To do this, the team will use laboratory models that incorporate a 'complete' immune system. Having an immune system is essential for testing new immunotherapies, and allows development of brain-specific childhood approaches. This project will study the childhood brain tumour microenvironment, especially the immune compartment, during cancer growth and treatment to uncover the best timing to administer immunotherapy to childhood cancer patients.

This project will develop a new model for testing immunotherapy in the childhood cancer setting. This will help children with brain cancer from three perspectives (1) allowing for identification of more effective childhood cancer-specific treatments (2) improve our understanding of child-specific toxicities and (3) enhance our ability to translate the most effective therapies into the clinic faster.

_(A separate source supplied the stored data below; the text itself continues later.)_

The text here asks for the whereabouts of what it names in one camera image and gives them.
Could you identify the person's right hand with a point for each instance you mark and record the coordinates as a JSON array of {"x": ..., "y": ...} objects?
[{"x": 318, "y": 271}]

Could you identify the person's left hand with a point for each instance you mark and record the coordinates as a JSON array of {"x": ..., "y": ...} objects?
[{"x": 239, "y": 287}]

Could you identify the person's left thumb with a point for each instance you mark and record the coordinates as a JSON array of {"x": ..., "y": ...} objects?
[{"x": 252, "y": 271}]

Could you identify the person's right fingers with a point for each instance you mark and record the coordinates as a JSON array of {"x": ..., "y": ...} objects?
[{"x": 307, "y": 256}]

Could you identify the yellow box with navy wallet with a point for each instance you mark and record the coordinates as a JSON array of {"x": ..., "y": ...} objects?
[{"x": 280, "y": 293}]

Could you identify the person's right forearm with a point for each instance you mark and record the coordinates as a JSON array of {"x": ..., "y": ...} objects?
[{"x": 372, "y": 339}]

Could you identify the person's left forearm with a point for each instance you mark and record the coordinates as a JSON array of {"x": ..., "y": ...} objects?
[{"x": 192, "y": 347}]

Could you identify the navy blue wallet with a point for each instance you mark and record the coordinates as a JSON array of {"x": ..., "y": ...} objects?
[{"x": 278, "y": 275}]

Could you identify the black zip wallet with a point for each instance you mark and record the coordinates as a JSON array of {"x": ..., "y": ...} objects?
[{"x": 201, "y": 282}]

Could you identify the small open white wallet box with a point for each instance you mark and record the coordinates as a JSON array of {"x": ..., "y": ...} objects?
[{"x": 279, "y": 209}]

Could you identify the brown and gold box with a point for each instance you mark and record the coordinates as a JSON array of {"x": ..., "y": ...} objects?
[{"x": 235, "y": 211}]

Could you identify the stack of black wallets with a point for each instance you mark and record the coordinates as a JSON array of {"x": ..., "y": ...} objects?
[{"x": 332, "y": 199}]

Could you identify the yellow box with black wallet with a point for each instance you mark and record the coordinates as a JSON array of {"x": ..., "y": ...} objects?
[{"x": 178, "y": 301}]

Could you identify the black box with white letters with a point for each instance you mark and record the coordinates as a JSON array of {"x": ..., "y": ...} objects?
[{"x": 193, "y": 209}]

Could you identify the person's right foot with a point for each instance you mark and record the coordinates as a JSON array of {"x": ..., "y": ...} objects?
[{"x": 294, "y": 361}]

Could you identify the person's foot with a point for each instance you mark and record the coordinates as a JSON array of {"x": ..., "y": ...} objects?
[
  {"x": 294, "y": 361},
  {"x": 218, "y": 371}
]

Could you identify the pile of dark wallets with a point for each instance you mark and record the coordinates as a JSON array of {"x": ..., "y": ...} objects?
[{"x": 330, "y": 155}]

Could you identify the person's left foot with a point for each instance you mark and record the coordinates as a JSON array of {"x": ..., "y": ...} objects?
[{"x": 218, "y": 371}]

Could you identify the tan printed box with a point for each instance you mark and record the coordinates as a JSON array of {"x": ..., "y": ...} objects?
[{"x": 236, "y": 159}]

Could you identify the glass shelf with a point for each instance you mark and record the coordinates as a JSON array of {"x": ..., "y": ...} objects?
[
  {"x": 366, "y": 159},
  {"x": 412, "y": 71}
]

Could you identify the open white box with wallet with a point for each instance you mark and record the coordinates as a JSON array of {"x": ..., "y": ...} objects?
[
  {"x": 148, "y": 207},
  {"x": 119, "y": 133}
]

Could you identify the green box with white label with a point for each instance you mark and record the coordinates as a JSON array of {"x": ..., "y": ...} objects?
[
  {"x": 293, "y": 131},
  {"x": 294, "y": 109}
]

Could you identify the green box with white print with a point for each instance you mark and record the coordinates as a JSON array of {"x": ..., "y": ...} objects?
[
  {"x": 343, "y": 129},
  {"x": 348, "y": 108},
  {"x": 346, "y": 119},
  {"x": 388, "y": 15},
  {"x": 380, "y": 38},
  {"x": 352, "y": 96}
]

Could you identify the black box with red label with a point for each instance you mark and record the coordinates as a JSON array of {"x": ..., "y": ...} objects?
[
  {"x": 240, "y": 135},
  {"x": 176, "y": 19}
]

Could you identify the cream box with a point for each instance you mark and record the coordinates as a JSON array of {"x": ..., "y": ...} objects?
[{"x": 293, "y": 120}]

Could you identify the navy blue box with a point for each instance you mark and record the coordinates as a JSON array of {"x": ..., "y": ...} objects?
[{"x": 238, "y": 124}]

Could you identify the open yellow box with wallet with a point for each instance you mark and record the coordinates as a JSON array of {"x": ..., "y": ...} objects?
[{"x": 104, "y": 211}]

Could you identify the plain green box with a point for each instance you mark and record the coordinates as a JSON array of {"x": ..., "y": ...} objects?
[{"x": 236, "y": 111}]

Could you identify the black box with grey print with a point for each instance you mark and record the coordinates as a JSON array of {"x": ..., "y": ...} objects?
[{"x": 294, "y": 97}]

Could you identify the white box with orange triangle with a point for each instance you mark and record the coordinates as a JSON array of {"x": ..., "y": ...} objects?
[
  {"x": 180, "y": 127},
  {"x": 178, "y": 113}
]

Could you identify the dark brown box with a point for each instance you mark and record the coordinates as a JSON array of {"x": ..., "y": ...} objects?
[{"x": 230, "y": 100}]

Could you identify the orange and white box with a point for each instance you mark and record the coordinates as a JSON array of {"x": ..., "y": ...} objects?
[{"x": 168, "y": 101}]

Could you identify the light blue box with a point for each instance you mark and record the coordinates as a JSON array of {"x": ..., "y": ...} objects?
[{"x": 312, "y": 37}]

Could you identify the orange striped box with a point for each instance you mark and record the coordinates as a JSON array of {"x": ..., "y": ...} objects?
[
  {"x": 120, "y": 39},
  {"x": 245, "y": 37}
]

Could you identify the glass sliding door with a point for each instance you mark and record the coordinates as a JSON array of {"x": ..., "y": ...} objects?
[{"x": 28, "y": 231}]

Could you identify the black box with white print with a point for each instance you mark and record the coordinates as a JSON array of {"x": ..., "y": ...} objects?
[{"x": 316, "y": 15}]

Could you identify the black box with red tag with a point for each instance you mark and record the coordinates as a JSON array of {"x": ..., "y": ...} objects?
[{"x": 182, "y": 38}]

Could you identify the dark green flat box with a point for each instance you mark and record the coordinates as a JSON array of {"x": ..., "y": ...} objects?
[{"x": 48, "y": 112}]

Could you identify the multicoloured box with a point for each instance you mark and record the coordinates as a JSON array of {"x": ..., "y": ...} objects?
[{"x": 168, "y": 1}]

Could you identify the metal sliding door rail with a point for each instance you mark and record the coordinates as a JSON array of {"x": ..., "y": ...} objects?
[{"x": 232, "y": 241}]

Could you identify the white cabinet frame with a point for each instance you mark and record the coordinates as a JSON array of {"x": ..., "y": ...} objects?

Using paediatric mice to model paediatric brain tumours

Very few new cancer drugs have been identified for children. We believe this is partially because children are treated as “small adults” in cancer drug discovery. Without exception, cancer drugs are tested in adult clinical trials, with trials in children only performed later, if at all. Furthermore, virtually all preclinical studies have been conducted in adult mice rather than paediatric mice. This completely ignores differences that exist between adults and children in the developmental stage of their brain, immune system, organs, and tumour microenvironment. we will develop world-first techniques to more accurately evaluate new childhood cancer therapies in paediatric mice, rather than in adult mice as is done currently. We hypothesise this will better identify childhood cancer-specific treatments and child-specific toxicities, improving our ability to translate the best therapies into the clinic faster. In particular, our pipeline will enable the testing of promising new immunotherapies in paediatric mice for the first time. Using our paediatric models, we will pioneer the development of preclinical standard-of-care protocols, including radiotherapy, for paediatric mice that mimic clinical protocols. This will then give us clinically-relevant and age-appropriate model systems with which we can overlay and evaluate new immunotherapies, thus expediting their translation to upfront clinical trials. Our long-term vision is that introduction of effective new therapies will afford a reduction in the dose of toxic chemotherapies and radiotherapy currently used for standard-of-care, so that all brain cancer patients can live long, happy, and healthy lives.